# ABOUT THIS EXERCISE
What lines in the entries hold the string "camera"? List them.

# EXTRACTED MATERIAL
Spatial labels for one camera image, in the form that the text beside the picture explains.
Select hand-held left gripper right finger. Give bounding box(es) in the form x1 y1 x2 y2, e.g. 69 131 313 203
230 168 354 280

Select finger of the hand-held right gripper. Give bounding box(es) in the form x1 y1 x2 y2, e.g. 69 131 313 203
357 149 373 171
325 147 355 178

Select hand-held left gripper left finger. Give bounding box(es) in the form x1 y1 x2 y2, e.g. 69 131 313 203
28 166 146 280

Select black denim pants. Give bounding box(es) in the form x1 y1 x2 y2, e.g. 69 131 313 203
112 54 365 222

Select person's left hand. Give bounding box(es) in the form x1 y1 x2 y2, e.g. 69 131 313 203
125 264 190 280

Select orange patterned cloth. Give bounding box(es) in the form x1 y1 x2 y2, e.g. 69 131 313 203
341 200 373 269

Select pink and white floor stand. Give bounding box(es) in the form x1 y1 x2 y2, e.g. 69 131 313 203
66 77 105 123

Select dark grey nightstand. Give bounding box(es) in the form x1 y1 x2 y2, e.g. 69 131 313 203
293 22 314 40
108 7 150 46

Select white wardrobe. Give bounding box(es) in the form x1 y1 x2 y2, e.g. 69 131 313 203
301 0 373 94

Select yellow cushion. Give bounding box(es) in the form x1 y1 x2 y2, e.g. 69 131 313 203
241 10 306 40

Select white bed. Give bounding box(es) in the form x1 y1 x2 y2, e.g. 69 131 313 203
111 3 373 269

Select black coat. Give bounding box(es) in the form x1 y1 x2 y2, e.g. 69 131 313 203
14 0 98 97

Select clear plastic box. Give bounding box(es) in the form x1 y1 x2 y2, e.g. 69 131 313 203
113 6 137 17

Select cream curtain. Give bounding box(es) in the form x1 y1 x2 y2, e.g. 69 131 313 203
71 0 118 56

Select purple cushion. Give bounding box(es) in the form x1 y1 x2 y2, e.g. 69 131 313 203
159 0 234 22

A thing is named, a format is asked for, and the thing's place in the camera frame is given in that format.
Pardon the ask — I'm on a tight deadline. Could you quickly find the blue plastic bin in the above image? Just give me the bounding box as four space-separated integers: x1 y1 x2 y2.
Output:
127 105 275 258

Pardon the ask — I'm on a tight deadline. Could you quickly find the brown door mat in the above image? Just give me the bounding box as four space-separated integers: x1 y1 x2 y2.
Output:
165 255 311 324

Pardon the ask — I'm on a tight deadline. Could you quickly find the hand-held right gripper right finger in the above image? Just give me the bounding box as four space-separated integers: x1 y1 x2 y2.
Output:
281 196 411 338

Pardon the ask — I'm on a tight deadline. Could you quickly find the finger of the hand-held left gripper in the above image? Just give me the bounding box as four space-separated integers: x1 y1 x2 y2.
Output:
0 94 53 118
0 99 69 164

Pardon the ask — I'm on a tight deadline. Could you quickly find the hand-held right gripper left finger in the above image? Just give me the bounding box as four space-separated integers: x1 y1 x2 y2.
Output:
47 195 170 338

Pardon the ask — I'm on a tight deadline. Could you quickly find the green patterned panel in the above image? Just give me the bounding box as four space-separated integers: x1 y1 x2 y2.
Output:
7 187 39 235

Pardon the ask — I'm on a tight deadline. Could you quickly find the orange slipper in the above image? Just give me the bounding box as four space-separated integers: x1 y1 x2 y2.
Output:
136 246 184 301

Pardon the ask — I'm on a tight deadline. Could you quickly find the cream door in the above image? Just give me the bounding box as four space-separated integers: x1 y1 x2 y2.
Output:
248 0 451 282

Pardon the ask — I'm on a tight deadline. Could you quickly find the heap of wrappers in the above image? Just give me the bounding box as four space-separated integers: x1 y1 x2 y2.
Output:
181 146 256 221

# RESULT BELOW
Spatial labels for one camera image, in the form that the text beside the picture explains.
A thing is named, a format is asked for, and the thing's place in the camera frame is given in that format.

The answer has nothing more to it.